# PROMPT
Repeat all the lines below exactly, but omit the pictures.
───── PROVIDED DATA
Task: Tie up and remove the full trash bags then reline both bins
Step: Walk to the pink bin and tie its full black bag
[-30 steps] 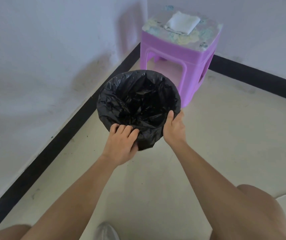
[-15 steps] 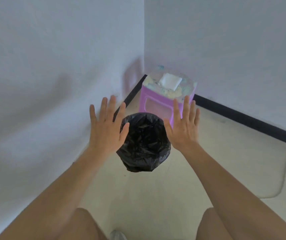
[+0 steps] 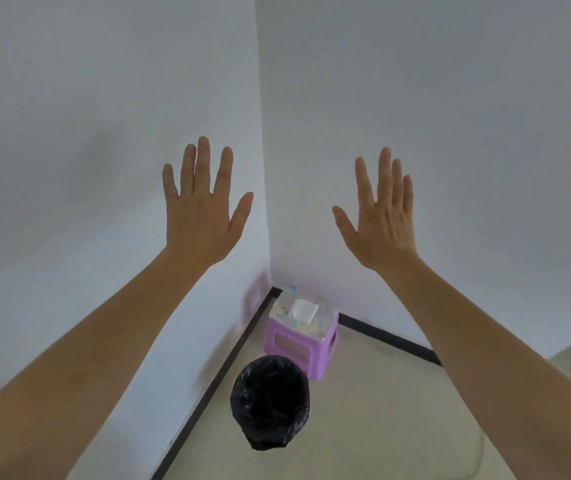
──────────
# RESPONSE BELOW
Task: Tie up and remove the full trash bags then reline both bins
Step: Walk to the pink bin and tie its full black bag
[-30 steps] 
[-15 steps] 
[+0 steps] 

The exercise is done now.